In this notebook, we will query the SMASH DR1 catalog and apply constraints on the "sharp" and "prob" parameters to demonstrate ways to create samples of likely stars and galaxies.
We will use Datashader and Bokeh to make fast interactive plots.
The color-magnitude diagram is plotted upside-down from the usual sense due to a current limitation in the notebook's use of Datashader.
We need modules from the Bokeh library, Datashader, NumPy, and Pandas, as well as the Data Lab modules to connect to and query the database.
print "Start"
from cStringIO import StringIO
from dl import authClient
from dl import queryClient
import pandas as pd
import datashader as ds
import datashader.glyphs
import datashader.transfer_functions as tf
import bokeh.plotting as bp
from datashader.bokeh_ext import InteractiveImage
# Get the security token for the datalab demo user
token = authClient.login('anonymous')
print "Got token",token
Start Got token anonymous.0.0.anon_access
We will query the SMASH catalog over a range of fields to sample a variety of field properties.
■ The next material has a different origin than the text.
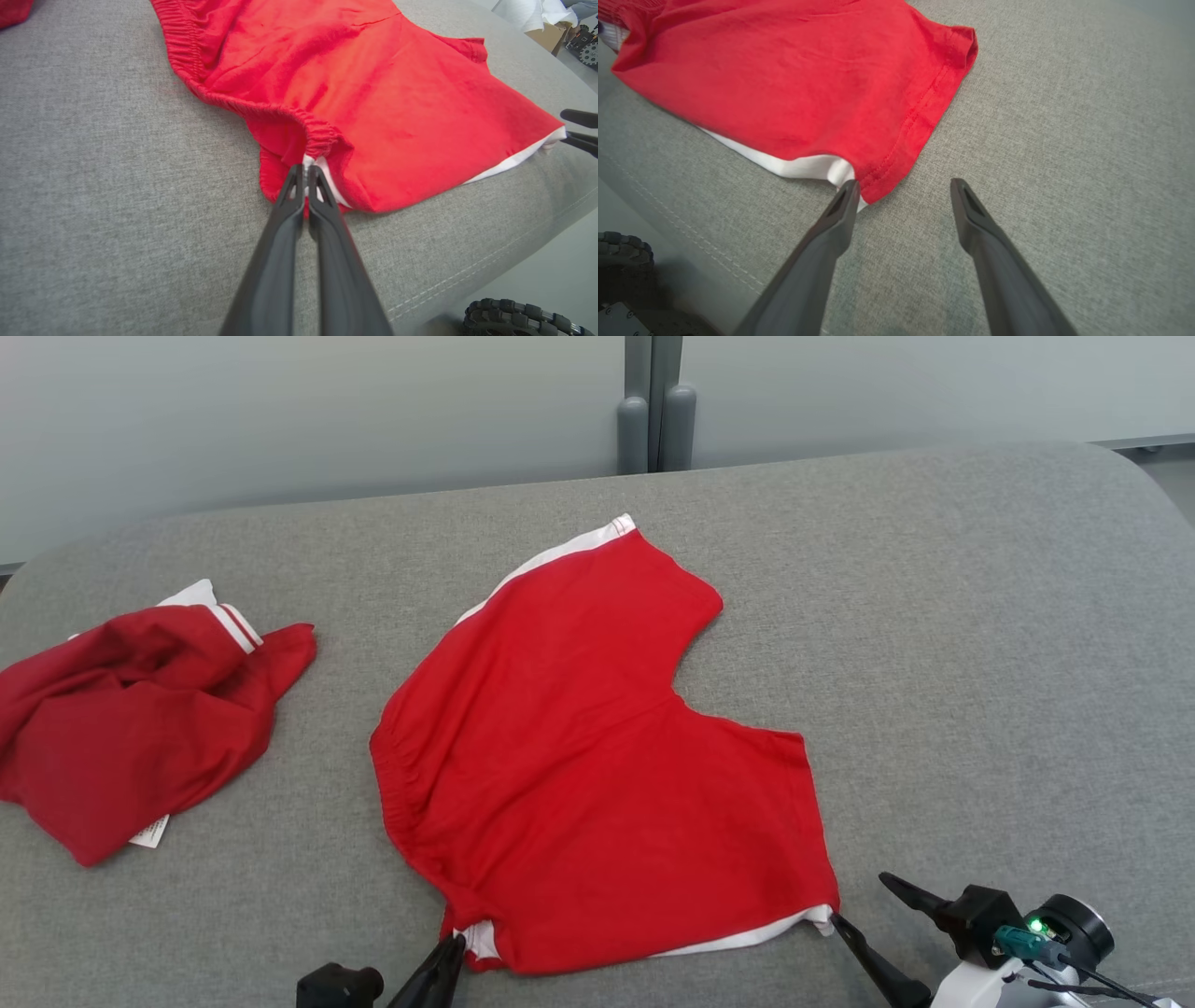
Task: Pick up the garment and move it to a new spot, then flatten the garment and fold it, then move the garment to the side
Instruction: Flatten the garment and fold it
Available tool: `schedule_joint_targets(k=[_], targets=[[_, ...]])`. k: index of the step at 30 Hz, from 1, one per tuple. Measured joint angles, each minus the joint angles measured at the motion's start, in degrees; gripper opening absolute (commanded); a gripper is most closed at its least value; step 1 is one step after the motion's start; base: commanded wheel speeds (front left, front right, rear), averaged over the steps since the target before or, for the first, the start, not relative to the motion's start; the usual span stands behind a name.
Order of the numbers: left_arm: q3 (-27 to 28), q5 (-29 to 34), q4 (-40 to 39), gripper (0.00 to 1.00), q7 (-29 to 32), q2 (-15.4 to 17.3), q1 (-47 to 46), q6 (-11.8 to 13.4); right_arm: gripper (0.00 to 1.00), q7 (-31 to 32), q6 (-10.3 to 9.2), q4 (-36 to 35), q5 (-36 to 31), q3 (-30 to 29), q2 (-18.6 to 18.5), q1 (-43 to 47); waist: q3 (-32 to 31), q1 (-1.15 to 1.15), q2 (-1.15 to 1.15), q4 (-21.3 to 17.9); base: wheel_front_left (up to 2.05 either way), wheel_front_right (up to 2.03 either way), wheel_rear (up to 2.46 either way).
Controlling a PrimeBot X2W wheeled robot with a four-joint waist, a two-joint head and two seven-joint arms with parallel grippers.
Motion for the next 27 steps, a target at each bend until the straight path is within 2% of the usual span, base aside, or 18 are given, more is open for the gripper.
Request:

We set a constraint on the depthflag parameter to insist on detection in the deep exposures. To make the query go faster, one can restrict the range of fieldid in the query. The default field range will return roughly 6 million objects.
%%time
depth = 1 # minimum depth
raname = 'ra'
decname = 'dec'
mags = 'gmag,rmag'
dbase='smash_dr1.object'
# Create the query string.
query = ('select '+raname+','+decname+','+mags+',sharp,chi,prob from '+dbase+ \
' where (depthflag > %d and ' + \
' (gmag is not null) and ' + \
' (fieldid>55 and fieldid<70))') % \
(depth)
print "Your query is:", query
print "Making query"
# Call the Query Manager Service
response = queryClient.query(token, adql = query, fmt = 'csv')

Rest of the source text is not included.